Quicksilver

by berrigan

rewritten for Paul

all characters belong to their respective owners

Tony leaned back in his chair and glanced around the opulent dining room. Row after row of tables stretched across the carpeted floor. Every one of them was occupied. It was a busy night. Veronica sat across from him, looking over her menu, her shoulders hunched over ever so slightly. The front of her dress was drooping, exposing her cleavage.

Tony cleared his throat and looked down at his own menu, sighing at the long list of entrees. He wasn't hungry at all. He'd come home from a long day of riding all over town checking up on his bordellos and crack houses, and had planned to drop into bed and sleep until the weekend, but Veronica had been waiting when he'd gotten in, all dressed up in that ridiculous gold dress she'd bought last week. Tony knew she'd bought it because Stoker's wife had worn one when they'd come over for dinner the night before. Veronica had praised it and her to the end of the earth and back. She probably thought she was being nice, but she sounded like the worst ass-kisser in history.

Incidentally, Stoker and his wife were sitting a few tables away from them, politely ignoring each other over food and wine.

"Can I start you off with drinks this evening, sir, madam?" A waiter stood over their table, pen poised over his notepad. Veronica ordered food and wine for the both of them, giving the waiter a flirtacious look from under her fake eyelashes. Tony glared at the waiter, mentally challenging him to just try flirting with his wife.
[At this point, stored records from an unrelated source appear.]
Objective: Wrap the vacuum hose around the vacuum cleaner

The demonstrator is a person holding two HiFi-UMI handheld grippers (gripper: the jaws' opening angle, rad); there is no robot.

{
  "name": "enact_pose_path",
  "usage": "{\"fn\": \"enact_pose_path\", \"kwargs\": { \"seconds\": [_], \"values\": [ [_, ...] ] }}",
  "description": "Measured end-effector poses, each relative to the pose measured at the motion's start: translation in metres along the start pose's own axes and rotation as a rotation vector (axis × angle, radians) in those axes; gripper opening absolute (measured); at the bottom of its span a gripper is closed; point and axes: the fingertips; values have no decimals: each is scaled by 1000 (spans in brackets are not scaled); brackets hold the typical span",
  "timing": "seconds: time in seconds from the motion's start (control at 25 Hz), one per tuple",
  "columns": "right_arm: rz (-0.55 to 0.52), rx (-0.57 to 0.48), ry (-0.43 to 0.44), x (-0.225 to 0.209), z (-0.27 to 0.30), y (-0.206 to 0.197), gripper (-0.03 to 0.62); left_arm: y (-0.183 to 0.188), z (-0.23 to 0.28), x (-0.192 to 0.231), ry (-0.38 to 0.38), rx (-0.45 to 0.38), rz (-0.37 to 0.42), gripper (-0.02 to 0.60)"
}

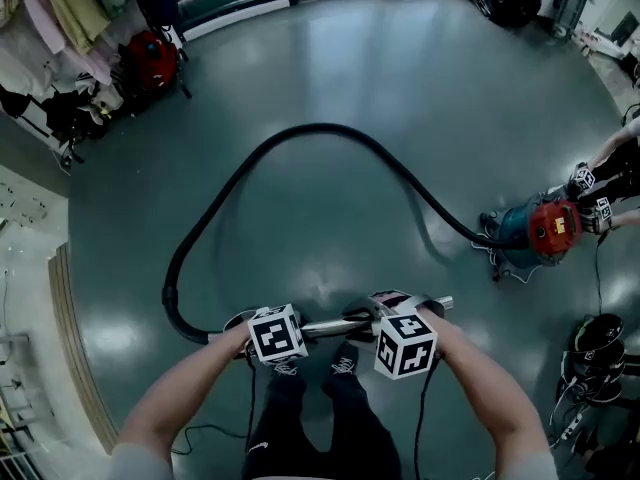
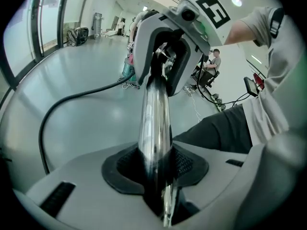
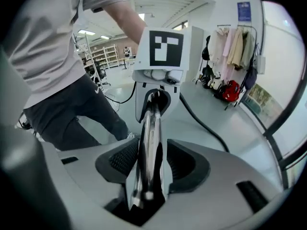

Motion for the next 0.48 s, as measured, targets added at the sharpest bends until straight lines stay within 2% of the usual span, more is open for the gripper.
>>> {"fn": "enact_pose_path", "kwargs": {
  "seconds": [0.12, 0.2, 0.32, 0.48],
  "values": [
    [-59, 14, -67, 1, -48, 14, 172, 23, -22, -17, 32, -15, -22, 143],
    [-55, -9, -109, -1, -79, 23, 172, 34, -31, -27, 52, -15, -32, 141],
    [28, -98, -218, -12, -126, 40, 172, 52, -39, -38, 85, -24, -42, 141],
    [186, -256, -419, -31, -186, 56, 172, 75, -39, -48, 132, -21, -42, 138]
  ]
}}
Point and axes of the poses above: the fingertips, and each gripper's own axes: z forward along the fingers, x to its left, y out of its top, and after that the axes turned 3 degrees about -z, right-handed
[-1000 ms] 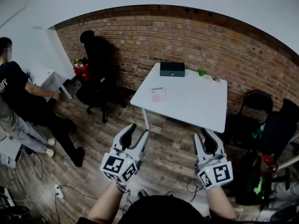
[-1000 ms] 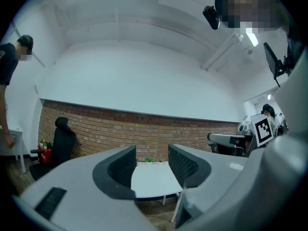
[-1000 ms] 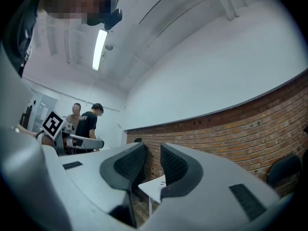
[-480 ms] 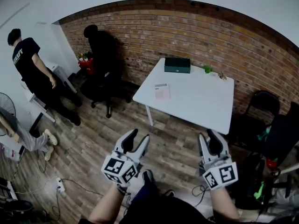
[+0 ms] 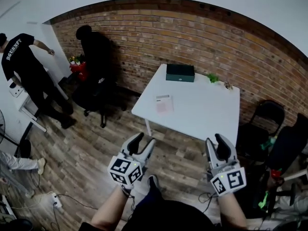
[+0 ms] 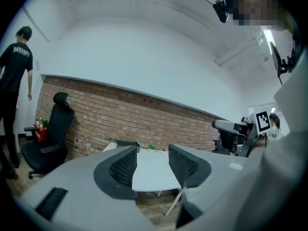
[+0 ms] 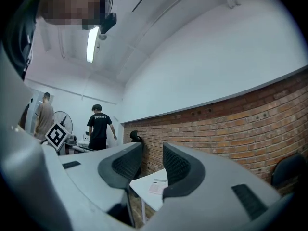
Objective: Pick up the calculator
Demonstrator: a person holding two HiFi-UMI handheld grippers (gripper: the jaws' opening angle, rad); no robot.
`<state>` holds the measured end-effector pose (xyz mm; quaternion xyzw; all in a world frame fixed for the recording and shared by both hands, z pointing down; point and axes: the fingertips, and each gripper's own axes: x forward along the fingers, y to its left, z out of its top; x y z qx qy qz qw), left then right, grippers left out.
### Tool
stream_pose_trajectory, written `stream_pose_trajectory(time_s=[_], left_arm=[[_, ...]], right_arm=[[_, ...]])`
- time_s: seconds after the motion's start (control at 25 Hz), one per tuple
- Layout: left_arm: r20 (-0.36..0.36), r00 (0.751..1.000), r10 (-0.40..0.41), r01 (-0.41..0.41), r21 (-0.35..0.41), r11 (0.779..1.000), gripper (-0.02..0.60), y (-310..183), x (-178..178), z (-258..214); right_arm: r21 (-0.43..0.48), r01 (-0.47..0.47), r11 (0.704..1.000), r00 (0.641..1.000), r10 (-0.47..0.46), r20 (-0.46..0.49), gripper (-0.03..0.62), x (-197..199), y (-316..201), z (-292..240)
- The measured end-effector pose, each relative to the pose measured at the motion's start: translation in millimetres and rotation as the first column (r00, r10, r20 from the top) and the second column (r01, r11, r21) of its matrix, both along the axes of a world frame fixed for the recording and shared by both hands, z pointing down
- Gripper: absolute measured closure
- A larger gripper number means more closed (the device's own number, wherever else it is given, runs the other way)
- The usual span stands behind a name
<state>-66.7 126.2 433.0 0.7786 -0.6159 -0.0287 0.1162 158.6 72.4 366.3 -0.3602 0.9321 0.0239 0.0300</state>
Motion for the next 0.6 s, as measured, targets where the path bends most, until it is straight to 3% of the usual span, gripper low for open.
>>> stream_pose_trajectory(time_s=[0.28,0.6], left_arm=[[-0.046,0.997,0.057,-0.056,0.024,0.998,0.379,-79.4,-71.1,7.2],[-0.104,0.987,0.119,-0.123,-0.034,0.992,0.385,-135.6,-122.5,44.0]], right_arm=[[0.011,-0.055,0.998,0.996,0.056,-0.074,0.453,-73.4,-62.5,0.2],[-0.025,-0.057,0.998,0.992,0.053,-0.117,0.456,-129.9,-106.1,13.7]])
The waiter disappeared like smoke in the wind.

Veronica sighed. "Why are you so pissed off, Tony?" She had a faraway look in her eyes and she was looking over his shoulder. She wasn't talking to him, she was talking at him.

"I've had a long day," he said simply, and she murmured something sympathetic, maybe you should take some time off, we could go on a vacation – Madrid or Cancun, you could rest and I could get a tan. Her voice was distorted, like he was underwater. Maybe he was submerged in a bathtub, too short on oxygen to think clearly enough to sit up get out of the tub right now you're going to drown. Had Veronica noticed? Or was she still sitting on the edge of the bathtub, painting her toenails and saying how they should invite the Monets over on Thursday evening, because their son had just come back from university and it would be nice to catch up, wouldn't it?

"Tony."

Tony felt himself drifting, suspended in the water, peaceful in knowing that he was drowning. Death wasn't so bad. It was like being high.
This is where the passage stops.